In an essay on the North Bay fires called “The Devil in Wine Country” to be published in the London Review of Books, Mike Davis, author of Ecology of Fear: Los Angeles and the Imagination of Disaster, admits he’s “an elderly prophet of doom” as he laments “the hopelessness of rational planning in a society based on real estate capitalism.”
“We’ll continue to send sprawl into our fire-dependent ecosystems with the expectation that firefighters will risk their lives to defend each new McMansion,” he writes, “and an insurance system that spreads costs across all homeowners will promptly replace whatever is lost.”
Santa Rosa Mayor Chris Coursey says he’s thought about how the city might rebuild to be more resilient, but with the fire still blazing and people’s lives at risk, now is not the time for that. “I’m not there yet,” he told me after a press briefing at the Sonoma County Fairgrounds.
Ann Hancock, executive director of Santa Rosa’s Center for Climate Protection, says that when the time is right, she hopes the conversation centers on reducing the impacts of climate change.
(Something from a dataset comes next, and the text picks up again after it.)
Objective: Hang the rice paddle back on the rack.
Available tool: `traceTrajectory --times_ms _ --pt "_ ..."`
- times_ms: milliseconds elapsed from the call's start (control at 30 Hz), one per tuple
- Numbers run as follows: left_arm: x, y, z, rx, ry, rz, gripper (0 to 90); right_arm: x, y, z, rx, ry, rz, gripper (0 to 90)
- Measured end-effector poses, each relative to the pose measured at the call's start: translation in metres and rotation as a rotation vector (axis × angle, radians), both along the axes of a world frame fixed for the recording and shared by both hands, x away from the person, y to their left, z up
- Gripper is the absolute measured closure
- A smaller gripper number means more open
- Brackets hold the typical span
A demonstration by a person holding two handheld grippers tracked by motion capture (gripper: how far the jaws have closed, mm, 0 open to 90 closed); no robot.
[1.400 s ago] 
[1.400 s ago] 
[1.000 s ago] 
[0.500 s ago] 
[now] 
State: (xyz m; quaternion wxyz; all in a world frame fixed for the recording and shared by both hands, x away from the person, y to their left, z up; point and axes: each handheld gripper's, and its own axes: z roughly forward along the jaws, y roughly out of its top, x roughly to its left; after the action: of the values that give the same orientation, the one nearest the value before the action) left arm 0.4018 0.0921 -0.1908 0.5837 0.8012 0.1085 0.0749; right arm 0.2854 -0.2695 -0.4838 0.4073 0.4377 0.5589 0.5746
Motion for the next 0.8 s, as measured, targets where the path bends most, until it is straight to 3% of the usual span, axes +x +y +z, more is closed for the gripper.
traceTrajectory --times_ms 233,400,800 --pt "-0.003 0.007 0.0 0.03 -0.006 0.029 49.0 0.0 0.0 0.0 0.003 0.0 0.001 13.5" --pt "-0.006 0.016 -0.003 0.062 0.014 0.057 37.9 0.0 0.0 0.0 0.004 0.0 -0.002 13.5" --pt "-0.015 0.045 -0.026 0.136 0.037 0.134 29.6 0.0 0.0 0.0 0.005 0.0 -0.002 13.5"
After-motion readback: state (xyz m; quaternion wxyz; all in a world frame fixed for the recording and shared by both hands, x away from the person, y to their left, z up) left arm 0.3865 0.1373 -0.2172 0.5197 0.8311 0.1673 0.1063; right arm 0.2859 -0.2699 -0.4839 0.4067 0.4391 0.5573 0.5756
“It’s not too early to start thinking about that, so long as the people who are suffering are taken care of,” she says.
As a trained public health professional, Hancock is a strong advocate for prevention. “Prevention is where we have the best opportunity for impact with the lowest cost.”
Local measures such as better forest management and more defensible space are worthy, but her organization is focusing on bringing down the greenhouse gas emissions that helped get us into this crisis.
“It’s a wholesale systemic change and that’s overwhelming for most people to think about, and yet we have to.”
When the North Bay rebuilds, Heinberg calls for building great resiliency into local infrastructure—redundant electric and water systems, larger inventories of food and supplies—that can better withstand future disasters. Knowing that climate change is exacerbating the risks, he says the region should deepen its investment in mass transit, zero-energy buildings and clean energy.
“Ultimately though, what all this suggests is we need to build differently, change our patterns of living and build a lot more resilience into our whole society, because we unquestionably have more disasters on the way of different kinds, not just wildfires,” he says. “We in California have the opportunity to see the handwriting on the wall and make some changes.”